Since 2010, Lewis has been the Director of the East Asia Nonproliferation Program at the James Martin Center for Nonproliferation Studies at MIIS in Monterey, California, and an adjunct professor at MIIS. Research topics have included nuclear proliferation and weapons programs of China, North Korea, Iran, and other states, and open-source intelligence performed by the policy community itself (see for example Eliot Higgins).

He has worked with graduate students and MIIS and other researchers to develop tools and provide training on tools and technology for open source intelligence.

He is also an affiliate with the Stanford University Center for International Security and Cooperation.

In 2026, he took a faculty position at the Center for International Security and Cooperation within the Freeman Spogli Institute for International Studies, Stanford University, as a Senior Research Scholar and William J. Perry Lecturer.

=== North Korea ===
Lewis has extensively written and spoken, including for media reports, on the weapons tests, development program, and missile programs of North Korea, a country covered by the East Asia Nonproliferation Program.

Lewis has written specifically about North Korea's nuclear materials production; weapons design choices (including nuclear weapon size/miniaturization and use of fissile uranium or plutonium in warheads); missiles and the North Korean space program; North Korea's missile press coverage, propaganda, and misinformation. He makes frequent use of open source intelligence from satellite and press/propaganda images and stories.

On April 27, 2017, Lewis dismissed the notion, promoted by Peter Vincent Pry and others, that North Korea could seriously harm the United States with an EMP weapon.

=== China ===
One of the countries covered by the East Asia Nonproliferation Program, China has been a focus for Lewis, including his two books and monograph. His books Paper Tigers: China's Nuclear Posture (2014) and The Minimum Means of Reprisal: China's Search for Security in the Nuclear Age (2007) examine China's nuclear weapons and missiles policies. He wrote, podcasted, and was cited in mainstream press coverage in 2015 rebutting claims that China's adding MIRVs to its larger missiles was a dangerous escalation, arguing instead that it was a natural evolution for the Chinese older, larger missile force. He has also studied and written about China's nuclear program as it relates to other powers such as India.

Lewis has also written on China's conventional weapons program, including antiship and conventional ballistic missile programs and their testing of a hypervelocity weapon system.
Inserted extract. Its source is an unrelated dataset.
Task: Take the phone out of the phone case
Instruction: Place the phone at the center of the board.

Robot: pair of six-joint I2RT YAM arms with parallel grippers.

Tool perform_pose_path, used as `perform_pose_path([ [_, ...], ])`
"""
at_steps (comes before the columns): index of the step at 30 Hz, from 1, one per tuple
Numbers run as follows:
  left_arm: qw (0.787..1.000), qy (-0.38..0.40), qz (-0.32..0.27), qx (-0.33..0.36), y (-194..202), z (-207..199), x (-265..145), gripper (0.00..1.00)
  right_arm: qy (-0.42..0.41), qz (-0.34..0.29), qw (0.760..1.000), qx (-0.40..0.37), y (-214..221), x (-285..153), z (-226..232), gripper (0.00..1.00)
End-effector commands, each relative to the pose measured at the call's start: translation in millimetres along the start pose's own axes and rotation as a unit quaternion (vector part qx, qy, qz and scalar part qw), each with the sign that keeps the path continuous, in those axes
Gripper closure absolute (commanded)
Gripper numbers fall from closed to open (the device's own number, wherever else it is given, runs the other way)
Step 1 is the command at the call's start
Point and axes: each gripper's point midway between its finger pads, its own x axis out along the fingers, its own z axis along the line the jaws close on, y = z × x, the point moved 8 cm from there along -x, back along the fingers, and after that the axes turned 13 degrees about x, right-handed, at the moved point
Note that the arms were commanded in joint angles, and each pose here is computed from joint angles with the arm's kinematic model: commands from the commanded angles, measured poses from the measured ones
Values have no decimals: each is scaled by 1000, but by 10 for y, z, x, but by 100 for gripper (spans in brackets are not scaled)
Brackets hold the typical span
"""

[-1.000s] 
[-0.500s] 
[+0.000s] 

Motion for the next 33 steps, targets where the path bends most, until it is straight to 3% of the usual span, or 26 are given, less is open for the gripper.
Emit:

In November 2024, Lewis was part of a team of open source researchers at the Middlebury Institute of International Studies at Monterey that identified the location of China's land-based prototype nuclear reactor for a large surface warship near Leshan, Sichuan province, concluding that it was for a nuclear-powered aircraft carrier.

== Publications ==
=== Books ===
- The 2020 Commission Report on the North Korean Nuclear Attacks Against the United States: A Speculative Novel – Mariner Books (2018) – ISBN 978-1328573926
- Paper Tigers: China's Nuclear Posture – Adelphi Series – Routledge (2014) – ISBN 978-1138907140
- The Minimum Means of Reprisal: China's Search for Security in the Nuclear Age – MIT Press (2007) – ISBN 978-0262622028

=== Monographs ===
- A Place for One's Mat: China's Space Program, 1956–2003 (with Gregory Kulacki), American Academy of Arts and Sciences Occasional Paper (July 2009).

=== Journals ===
Lewis has written for Bulletin of the Atomic Scientists, Foreign Policy magazine, Jane's Intelligence Review, Nonproliferation Review and New Scientist among other journals.

=== Blogs and online journals ===
Lewis is the publisher of Arms Control Wonk blog. He additionally contributes to Foreign Policy – ForeignPolicy.com columnist since 2013., and to 38 North, an online journal on published by the US-Korea Institute at the Paul H. Nitze School of Advanced International Studies at Johns Hopkins University.